In Alabama, rising pandemic-related online shopping has been a “life saver” for the state’s municipal governments and a “financial vaccine for Alabama’s counties,” the state said. The state’s SSUT has taken in more than $309 million overall during the current fiscal year – almost double the tax generated during all of fiscal 2018-19. The number of online retailers in the program has also grown from fewer than 200 in 2017 to more than 2,900 today.
Under the SSUT formula, 50 percent of all revenues from online sales from companies participating in the program go to the state.

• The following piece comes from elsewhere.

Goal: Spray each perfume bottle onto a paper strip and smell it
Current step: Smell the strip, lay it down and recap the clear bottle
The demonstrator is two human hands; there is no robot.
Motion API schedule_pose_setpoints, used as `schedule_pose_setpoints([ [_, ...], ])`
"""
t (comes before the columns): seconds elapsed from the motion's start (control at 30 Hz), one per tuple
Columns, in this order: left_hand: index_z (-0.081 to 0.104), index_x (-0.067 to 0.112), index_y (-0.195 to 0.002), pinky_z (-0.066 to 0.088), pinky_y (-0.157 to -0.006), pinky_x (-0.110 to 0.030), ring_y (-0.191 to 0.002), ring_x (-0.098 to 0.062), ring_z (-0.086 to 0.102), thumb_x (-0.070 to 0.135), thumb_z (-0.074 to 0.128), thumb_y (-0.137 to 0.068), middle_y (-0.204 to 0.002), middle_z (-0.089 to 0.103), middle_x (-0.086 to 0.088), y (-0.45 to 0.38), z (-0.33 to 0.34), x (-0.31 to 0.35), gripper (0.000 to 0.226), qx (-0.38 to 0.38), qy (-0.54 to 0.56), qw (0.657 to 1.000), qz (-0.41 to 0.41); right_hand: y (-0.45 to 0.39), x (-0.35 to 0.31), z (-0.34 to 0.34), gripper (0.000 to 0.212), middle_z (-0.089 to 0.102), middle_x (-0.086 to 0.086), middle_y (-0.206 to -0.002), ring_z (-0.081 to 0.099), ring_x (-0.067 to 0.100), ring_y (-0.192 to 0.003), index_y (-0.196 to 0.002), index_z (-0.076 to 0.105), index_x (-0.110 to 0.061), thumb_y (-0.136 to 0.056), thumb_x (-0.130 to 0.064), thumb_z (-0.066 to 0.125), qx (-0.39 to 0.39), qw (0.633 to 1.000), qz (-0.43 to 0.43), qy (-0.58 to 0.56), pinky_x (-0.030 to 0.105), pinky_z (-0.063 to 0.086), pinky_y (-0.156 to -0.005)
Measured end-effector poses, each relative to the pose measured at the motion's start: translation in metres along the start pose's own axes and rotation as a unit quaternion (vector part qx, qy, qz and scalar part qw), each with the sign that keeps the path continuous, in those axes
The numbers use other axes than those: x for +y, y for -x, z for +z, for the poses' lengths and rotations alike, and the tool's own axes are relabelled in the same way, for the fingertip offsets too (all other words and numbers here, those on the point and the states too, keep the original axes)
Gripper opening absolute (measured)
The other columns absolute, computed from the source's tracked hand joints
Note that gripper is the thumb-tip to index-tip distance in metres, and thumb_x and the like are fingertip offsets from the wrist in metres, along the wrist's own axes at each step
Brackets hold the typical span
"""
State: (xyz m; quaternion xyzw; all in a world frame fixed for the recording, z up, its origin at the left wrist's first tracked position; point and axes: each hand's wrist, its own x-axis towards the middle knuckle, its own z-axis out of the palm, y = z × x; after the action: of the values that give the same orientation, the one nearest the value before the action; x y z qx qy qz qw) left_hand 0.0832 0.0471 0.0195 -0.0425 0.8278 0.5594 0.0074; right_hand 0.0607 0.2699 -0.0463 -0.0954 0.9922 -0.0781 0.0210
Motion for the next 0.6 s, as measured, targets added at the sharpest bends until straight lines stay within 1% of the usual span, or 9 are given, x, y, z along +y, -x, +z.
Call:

The legislation also expanded the program to allow out-of-state online sellers to join the SSUT even if they have an affiliate with a brick-and-mortar presence in Alabama.

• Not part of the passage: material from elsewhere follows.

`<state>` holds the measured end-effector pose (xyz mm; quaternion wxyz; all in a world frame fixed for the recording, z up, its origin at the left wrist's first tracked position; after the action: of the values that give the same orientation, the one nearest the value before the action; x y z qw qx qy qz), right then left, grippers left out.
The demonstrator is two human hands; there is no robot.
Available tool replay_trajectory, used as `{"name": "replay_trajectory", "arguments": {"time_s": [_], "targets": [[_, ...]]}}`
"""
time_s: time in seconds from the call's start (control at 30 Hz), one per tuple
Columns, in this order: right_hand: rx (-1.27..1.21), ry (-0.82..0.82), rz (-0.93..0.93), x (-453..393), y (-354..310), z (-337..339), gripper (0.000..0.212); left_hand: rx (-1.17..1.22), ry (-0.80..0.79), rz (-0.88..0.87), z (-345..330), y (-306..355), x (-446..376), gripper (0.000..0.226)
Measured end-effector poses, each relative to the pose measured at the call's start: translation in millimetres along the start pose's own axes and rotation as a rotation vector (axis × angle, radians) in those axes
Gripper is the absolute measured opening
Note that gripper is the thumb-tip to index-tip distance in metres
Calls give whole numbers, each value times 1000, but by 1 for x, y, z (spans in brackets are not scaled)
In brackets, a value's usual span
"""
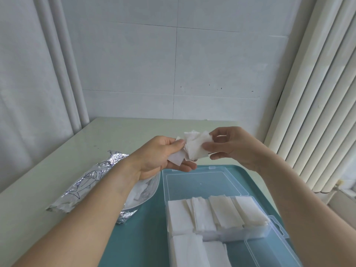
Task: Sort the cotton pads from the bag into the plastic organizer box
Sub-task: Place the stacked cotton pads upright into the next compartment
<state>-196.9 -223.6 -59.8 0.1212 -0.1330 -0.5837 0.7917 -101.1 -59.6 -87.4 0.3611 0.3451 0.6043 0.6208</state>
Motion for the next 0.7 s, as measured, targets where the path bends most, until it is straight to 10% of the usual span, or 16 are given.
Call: {"name": "replay_trajectory", "arguments": {"time_s": [0.27, 0.53, 0.7], "targets": [[-171, -41, 26, 6, -10, 8, 12, -73, 241, 26, 20, -9, -4, 34], [175, -114, 75, 6, -10, -21, 19, 296, -285, 180, -33, -12, -1, 68], [553, 78, 297, 3, -17, -23, 38, 446, -211, 147, -37, -13, -1, 33]]}}
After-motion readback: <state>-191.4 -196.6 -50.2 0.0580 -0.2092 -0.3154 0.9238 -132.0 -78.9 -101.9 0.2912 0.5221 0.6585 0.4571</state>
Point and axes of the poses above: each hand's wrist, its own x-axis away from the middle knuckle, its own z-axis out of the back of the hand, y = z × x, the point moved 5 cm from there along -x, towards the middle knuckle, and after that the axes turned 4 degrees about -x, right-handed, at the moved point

The Decatur, Ala., city council was also recently set to vote on giving a quarter of online sales tax revenue to the city’s schools in 2021. (A portion of the funds must support child-related nonprofits.) The city expects to get about $2 million in 2020 and again in 2021 from online sales tax.

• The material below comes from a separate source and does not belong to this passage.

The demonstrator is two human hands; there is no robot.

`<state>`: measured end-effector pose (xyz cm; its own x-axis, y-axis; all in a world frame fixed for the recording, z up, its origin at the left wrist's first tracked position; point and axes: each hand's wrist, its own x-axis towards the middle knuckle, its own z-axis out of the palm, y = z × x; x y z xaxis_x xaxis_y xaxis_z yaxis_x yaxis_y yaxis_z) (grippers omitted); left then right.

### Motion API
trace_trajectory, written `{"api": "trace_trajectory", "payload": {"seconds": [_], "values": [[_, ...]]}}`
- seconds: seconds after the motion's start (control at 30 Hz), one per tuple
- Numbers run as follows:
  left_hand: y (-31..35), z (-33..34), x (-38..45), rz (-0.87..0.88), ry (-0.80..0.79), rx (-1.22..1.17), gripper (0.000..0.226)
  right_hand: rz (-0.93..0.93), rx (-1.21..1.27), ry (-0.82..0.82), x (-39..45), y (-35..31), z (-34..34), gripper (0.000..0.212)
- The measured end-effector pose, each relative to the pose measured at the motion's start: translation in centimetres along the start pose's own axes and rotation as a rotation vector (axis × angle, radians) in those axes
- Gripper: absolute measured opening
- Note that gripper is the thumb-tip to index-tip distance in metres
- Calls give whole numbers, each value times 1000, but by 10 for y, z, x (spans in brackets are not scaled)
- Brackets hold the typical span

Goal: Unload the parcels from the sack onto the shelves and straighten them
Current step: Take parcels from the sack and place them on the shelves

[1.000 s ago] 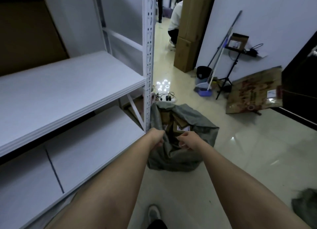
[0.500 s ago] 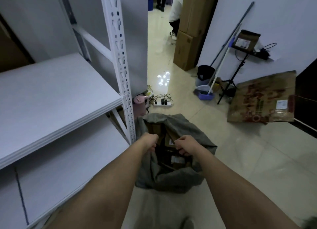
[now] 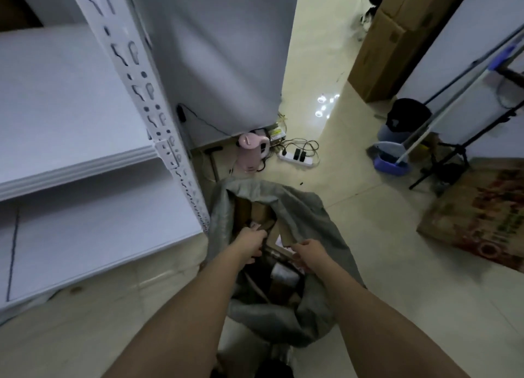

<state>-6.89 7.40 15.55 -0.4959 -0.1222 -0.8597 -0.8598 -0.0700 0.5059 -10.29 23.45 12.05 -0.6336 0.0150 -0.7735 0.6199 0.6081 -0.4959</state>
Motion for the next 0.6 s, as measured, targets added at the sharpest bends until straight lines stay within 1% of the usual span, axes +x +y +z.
{"api": "trace_trajectory", "payload": {"seconds": [0.1,0.17,0.3,0.4,0.5,0.53,0.6], "values": [[-4,18,45,-21,25,-12,34,29,-5,-8,42,17,0,24],[-11,31,85,-37,22,-5,24,57,51,-14,77,30,7,22],[-30,54,170,-76,33,-6,31,139,186,-22,155,57,32,13],[-49,69,228,-74,22,-10,33,210,302,-46,204,76,59,13],[-69,84,286,-48,20,-2,37,334,467,-63,247,95,82,26],[-74,87,302,-41,20,-15,35,341,523,-60,264,104,88,32],[-81,93,332,-18,16,-33,19,337,626,-19,292,118,99,44]]}}
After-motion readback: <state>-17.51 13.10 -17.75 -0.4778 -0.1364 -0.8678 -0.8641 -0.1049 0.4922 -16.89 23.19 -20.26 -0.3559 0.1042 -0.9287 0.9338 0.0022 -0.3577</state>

Idaho’s state tax revenues for August came in much higher than expected — $37 million higher, the second straight month of big overages — putting the state on track to end the current fiscal year with a giant surplus if current trends hold, even as it has cut budgets due to the economic impacts of COVID-19. The state’s largest categories of general fund tax revenue, individual and corporate incomes taxes and sales taxes, all rose in August. Sales taxes were up 8.2 percent over August 2019 – not even counting $9.6 million in the month’s taxes on online sales, which go into a different state tax fund.
The Illinois Department of Revenue (IDOR) recently announced expansion of its Audit Fast Track Resolution (FTR) Program to all sales and miscellaneous tax audits except for Motor Fuel Use Tax. The expansion of the FTR program to sales taxes comes as the IDOR braces for a wave of litigation regarding the state’s problematic new amendments to its marketplace facilitator law.
The newly expanded program could become an efficient method of settling some sales tax disputes, but disagreements involving the state’s amended marketplace facilitator law will ultimately need to be resolved by legislature or courts. Critics say the latter failed to account for local sales taxes in the state’s complex sales tax system.
The Texas comptroller confirms that salespersons in a local jurisdiction constitute state nexus for certain companies.
Out-of-state wineries must have a Texas use tax permit in order to make direct-to-consumer (DTC) sales into Texas. All registered out-of-state wineries must collect state sales and use tax, but until the recent changes to Texas sales tax laws and regulations, they’ve only needed to collect local sales and use tax in jurisdictions where they’ve had a physical presence in the last 12 months. According to the comptroller, a physical presence (or physical connection) includes sending salespersons into a jurisdiction or attending trade shows or similar events to solicit or promote sales.
Most remote sellers are permitted to collect a flat local tax rate – a much simpler option for remote sellers as there are more than 1,500 local jurisdictions in Texas. Unfortunately, this option isn’t available to marketplace providers collecting on behalf of marketplace sellers.